==== Extracted entries ====
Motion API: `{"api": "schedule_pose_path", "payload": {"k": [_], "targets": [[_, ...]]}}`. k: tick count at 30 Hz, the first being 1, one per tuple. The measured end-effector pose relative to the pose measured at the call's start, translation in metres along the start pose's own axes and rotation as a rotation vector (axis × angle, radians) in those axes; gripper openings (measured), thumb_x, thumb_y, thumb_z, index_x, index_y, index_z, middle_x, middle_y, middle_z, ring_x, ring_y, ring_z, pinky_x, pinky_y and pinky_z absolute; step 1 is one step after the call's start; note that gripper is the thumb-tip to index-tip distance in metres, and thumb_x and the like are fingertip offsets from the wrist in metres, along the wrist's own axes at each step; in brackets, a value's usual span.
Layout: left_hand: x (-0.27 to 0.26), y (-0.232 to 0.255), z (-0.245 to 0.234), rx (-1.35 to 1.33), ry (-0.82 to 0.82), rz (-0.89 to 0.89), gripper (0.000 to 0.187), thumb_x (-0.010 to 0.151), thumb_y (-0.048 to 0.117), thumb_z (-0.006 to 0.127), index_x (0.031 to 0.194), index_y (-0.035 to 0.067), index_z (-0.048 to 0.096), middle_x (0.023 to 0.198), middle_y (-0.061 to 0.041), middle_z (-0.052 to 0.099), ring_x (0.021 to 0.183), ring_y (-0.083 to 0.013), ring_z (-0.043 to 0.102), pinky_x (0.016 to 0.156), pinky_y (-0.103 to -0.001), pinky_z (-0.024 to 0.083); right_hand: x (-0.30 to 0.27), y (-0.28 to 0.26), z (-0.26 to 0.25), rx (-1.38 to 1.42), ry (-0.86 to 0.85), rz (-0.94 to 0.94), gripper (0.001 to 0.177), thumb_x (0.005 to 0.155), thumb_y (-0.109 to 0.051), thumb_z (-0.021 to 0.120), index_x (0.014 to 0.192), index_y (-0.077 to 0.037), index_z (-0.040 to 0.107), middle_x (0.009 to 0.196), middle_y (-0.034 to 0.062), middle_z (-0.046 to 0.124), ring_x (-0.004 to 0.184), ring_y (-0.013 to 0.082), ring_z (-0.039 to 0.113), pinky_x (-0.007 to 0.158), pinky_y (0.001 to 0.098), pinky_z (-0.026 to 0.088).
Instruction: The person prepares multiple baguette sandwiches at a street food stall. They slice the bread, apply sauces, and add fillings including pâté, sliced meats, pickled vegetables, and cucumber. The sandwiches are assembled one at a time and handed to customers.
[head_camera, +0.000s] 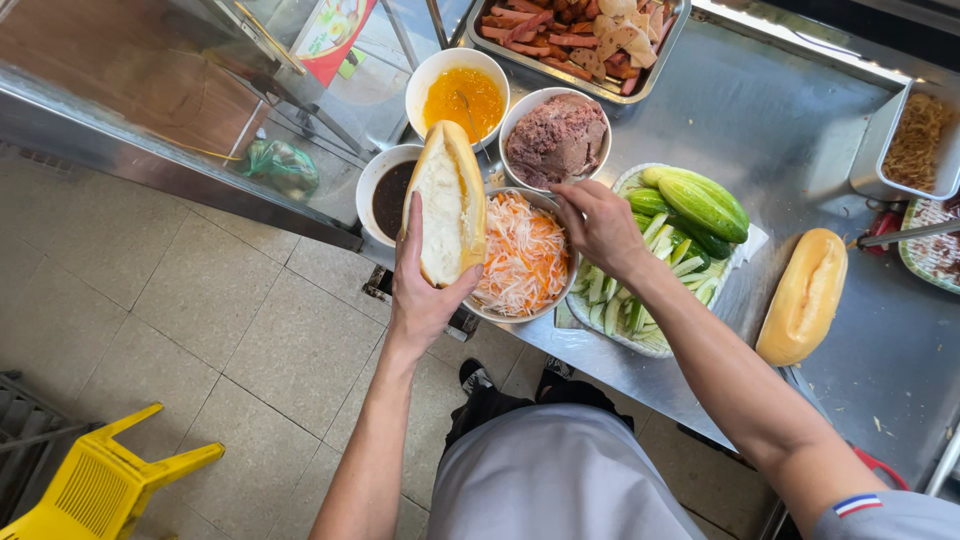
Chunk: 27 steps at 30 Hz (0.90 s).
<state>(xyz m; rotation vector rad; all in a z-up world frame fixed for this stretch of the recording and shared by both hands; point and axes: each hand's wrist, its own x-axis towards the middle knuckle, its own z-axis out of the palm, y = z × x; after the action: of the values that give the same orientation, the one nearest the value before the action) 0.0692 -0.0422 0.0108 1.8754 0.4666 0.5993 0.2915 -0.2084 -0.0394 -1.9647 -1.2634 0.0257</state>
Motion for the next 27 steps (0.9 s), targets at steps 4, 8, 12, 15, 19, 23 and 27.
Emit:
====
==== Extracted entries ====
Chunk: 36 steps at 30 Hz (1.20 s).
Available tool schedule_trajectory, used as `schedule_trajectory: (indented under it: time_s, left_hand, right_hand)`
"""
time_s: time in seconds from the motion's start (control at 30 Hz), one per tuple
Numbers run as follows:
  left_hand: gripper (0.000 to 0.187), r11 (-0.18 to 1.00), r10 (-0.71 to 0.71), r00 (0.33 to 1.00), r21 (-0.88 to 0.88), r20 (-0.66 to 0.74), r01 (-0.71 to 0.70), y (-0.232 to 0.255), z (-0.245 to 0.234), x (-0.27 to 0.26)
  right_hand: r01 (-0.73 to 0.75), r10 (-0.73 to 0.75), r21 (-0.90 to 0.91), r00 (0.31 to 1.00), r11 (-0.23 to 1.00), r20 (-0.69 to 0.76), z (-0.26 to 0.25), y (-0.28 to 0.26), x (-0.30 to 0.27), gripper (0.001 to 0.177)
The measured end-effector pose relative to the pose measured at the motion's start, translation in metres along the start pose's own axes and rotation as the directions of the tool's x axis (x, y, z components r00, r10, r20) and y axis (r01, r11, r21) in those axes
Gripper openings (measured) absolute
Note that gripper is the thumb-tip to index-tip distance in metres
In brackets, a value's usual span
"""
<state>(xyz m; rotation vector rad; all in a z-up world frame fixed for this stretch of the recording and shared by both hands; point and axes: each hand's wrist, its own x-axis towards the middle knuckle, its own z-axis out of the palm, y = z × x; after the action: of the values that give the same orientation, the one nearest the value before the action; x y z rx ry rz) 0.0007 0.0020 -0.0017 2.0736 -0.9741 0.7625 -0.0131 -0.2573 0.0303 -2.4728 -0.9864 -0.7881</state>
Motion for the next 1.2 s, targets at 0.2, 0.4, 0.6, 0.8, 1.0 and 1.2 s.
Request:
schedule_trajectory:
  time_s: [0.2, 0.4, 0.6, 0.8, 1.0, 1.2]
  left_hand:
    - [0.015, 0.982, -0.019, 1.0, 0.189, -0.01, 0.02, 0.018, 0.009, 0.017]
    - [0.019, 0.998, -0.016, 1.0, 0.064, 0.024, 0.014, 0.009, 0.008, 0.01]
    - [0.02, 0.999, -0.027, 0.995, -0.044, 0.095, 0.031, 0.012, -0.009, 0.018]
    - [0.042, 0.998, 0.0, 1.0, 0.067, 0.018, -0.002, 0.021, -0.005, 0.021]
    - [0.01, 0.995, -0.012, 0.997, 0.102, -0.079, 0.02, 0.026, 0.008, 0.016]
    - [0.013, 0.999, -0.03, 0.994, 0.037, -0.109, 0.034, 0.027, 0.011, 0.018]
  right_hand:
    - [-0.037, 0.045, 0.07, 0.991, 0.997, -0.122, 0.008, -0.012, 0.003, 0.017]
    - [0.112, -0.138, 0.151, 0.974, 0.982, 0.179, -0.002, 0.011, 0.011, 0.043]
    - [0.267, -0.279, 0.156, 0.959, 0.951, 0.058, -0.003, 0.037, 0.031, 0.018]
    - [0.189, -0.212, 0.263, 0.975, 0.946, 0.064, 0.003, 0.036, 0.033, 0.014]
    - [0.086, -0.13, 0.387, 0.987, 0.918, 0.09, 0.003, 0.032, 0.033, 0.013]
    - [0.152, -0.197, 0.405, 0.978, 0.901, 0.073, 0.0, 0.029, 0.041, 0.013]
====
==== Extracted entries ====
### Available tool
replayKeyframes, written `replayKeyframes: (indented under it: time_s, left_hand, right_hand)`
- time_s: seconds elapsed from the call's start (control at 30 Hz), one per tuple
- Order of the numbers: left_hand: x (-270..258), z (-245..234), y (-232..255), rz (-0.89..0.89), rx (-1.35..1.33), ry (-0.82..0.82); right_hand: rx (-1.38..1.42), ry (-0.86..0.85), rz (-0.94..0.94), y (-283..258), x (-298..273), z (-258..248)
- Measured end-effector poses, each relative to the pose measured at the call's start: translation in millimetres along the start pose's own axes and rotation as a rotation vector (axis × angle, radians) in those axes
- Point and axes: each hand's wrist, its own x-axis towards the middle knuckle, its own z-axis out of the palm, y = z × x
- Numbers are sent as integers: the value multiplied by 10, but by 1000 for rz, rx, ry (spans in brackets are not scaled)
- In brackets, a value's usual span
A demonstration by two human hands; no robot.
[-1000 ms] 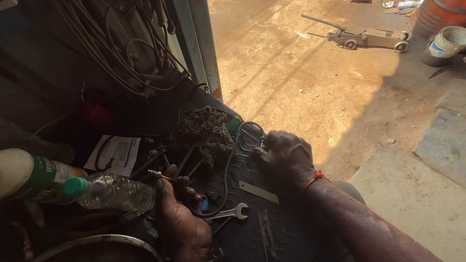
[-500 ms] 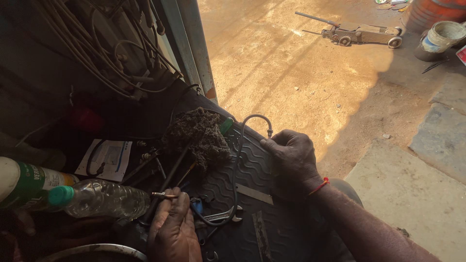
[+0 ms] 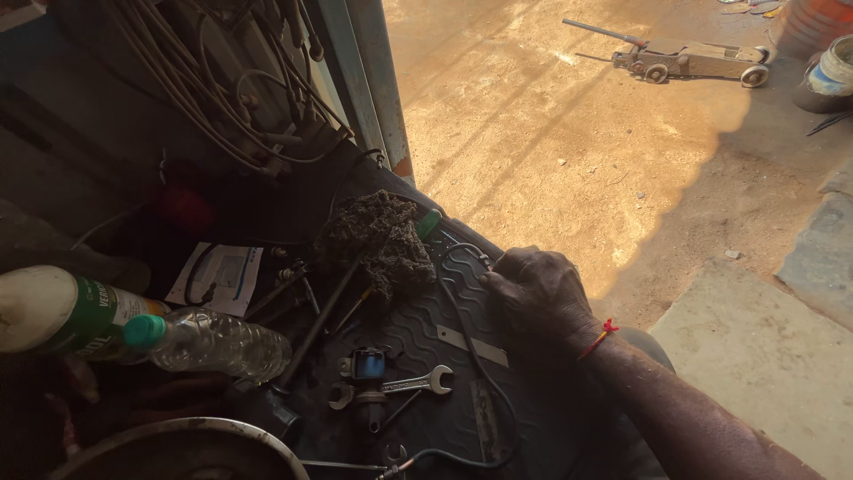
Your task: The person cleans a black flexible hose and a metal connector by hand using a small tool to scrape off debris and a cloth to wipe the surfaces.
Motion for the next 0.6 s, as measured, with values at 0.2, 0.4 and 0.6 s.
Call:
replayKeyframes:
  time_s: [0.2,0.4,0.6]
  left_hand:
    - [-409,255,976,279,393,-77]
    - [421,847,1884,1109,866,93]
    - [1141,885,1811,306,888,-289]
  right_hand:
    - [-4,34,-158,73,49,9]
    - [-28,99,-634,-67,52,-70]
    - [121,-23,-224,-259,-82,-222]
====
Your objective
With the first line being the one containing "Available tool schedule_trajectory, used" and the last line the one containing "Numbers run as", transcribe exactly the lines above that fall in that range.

Result of this task
Available tool schedule_trajectory, used as `schedule_trajectory: (indented under it: time_s, left_hand, right_hand)`
"""
time_s: time in seconds from the motion's start (control at 30 Hz), one per tuple
Numbers run as follows:

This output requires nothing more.